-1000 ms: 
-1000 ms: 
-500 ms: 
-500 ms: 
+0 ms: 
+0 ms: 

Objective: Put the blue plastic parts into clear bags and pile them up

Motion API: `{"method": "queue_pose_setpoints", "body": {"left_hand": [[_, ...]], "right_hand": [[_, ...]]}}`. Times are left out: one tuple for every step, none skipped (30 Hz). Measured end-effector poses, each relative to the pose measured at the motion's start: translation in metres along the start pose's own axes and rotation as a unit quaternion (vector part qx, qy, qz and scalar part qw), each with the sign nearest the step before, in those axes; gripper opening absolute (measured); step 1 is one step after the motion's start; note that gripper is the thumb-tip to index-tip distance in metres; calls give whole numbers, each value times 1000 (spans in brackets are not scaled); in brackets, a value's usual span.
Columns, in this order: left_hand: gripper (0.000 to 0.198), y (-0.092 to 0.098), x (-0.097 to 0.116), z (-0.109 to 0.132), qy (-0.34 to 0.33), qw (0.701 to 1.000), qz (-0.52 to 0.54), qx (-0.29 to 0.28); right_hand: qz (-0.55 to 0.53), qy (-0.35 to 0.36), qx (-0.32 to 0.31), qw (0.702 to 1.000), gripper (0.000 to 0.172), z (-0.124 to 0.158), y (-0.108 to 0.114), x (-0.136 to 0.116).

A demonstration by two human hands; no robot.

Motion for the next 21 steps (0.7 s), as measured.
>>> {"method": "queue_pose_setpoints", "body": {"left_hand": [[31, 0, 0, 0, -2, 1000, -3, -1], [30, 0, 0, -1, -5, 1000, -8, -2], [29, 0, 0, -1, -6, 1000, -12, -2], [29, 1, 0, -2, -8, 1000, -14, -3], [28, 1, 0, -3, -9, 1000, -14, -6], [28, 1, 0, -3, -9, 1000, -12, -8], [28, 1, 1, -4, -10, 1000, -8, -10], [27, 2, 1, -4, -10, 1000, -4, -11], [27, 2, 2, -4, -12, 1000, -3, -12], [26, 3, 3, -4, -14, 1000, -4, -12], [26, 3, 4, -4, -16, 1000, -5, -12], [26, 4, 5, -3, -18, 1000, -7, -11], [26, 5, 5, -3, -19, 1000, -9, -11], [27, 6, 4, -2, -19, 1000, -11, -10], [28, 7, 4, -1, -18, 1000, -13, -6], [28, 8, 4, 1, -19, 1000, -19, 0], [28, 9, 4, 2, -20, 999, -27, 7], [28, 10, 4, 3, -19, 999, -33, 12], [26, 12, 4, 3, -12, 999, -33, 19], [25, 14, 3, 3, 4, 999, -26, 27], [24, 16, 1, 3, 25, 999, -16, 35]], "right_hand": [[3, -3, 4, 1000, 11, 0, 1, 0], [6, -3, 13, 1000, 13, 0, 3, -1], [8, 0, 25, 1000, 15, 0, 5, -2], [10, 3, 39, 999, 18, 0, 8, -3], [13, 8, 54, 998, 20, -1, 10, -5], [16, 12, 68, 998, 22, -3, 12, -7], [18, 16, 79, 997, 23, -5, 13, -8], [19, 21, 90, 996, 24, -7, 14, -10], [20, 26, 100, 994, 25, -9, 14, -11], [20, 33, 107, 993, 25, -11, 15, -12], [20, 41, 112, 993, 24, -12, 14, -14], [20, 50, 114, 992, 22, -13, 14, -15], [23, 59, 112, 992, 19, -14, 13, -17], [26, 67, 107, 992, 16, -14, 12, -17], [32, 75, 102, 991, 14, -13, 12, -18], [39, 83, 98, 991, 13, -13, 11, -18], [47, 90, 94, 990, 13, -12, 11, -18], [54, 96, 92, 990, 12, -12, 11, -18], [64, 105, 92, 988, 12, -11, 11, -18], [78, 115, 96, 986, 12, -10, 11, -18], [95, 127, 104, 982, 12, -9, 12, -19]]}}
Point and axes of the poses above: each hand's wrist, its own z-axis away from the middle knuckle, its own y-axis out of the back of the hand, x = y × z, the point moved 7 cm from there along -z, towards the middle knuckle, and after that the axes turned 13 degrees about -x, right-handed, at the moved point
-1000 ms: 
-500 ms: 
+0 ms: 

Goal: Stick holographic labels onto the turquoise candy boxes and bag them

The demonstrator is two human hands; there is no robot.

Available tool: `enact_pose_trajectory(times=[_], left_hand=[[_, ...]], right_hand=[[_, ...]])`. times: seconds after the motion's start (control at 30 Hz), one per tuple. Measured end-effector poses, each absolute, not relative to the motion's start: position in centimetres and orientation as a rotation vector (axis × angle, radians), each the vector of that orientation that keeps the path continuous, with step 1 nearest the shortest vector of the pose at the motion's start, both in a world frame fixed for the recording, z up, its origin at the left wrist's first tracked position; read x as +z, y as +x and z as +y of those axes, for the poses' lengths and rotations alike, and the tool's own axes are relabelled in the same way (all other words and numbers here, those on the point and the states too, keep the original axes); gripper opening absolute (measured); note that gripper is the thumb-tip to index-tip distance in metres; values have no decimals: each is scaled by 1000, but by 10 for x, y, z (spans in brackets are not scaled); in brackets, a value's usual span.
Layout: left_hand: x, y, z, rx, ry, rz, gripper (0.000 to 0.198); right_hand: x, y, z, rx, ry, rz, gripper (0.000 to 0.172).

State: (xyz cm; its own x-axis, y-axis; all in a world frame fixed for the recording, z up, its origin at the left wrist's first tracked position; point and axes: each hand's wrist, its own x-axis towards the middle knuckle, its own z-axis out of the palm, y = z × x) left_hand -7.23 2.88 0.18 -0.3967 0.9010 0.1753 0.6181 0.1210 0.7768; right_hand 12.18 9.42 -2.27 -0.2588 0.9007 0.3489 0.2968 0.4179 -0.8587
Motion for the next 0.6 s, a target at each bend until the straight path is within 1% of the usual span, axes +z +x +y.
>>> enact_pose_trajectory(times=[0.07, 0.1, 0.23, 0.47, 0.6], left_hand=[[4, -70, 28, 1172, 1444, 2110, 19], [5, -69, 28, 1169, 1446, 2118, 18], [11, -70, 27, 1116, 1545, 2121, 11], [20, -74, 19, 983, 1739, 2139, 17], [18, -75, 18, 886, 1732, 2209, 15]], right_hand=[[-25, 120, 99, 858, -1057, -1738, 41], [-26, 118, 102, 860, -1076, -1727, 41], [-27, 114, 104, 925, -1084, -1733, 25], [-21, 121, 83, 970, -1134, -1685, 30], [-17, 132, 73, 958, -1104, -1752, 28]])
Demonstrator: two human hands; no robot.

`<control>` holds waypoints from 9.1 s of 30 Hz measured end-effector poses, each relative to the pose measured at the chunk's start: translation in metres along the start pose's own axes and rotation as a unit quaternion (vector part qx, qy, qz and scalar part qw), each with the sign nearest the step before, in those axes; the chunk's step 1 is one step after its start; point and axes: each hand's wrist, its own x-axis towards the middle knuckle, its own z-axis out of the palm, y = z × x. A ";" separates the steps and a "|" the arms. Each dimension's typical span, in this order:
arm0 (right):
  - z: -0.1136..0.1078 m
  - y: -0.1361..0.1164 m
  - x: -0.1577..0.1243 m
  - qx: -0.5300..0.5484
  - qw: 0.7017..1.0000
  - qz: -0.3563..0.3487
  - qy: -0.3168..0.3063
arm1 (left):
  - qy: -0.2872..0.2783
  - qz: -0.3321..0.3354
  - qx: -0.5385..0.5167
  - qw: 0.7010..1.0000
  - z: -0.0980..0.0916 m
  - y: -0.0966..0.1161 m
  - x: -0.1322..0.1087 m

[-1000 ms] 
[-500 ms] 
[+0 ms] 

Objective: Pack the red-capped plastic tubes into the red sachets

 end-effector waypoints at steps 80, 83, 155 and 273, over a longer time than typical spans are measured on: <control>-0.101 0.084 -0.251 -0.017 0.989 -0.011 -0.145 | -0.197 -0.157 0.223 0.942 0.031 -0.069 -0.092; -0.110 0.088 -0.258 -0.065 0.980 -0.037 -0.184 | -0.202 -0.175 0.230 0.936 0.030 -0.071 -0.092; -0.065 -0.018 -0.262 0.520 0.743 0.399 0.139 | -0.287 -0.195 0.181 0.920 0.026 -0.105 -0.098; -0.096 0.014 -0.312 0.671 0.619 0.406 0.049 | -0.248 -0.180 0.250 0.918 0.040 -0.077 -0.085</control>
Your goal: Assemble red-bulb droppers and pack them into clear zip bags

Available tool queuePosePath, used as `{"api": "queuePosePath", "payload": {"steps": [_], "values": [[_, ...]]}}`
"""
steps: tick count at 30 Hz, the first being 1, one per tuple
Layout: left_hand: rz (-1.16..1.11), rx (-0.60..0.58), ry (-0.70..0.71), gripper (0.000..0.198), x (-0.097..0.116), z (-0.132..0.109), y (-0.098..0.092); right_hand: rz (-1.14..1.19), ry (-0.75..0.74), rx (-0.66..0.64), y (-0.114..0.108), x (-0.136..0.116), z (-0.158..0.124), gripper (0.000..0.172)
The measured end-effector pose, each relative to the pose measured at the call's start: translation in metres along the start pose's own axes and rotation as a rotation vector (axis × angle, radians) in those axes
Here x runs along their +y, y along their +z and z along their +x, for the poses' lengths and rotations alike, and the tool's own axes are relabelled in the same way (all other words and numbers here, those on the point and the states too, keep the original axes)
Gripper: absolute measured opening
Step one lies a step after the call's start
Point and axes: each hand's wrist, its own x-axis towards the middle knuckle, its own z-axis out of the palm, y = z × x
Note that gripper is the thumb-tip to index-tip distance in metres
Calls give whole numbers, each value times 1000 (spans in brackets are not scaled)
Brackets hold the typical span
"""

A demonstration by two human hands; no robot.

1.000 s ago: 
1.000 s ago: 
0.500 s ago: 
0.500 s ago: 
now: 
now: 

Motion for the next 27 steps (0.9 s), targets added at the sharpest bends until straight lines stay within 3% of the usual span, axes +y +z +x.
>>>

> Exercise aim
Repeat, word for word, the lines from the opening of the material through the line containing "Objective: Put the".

> Answer for this exercise
-1000 ms: 
-1000 ms: 
-500 ms: 
-500 ms: 
+0 ms: 
+0 ms: 

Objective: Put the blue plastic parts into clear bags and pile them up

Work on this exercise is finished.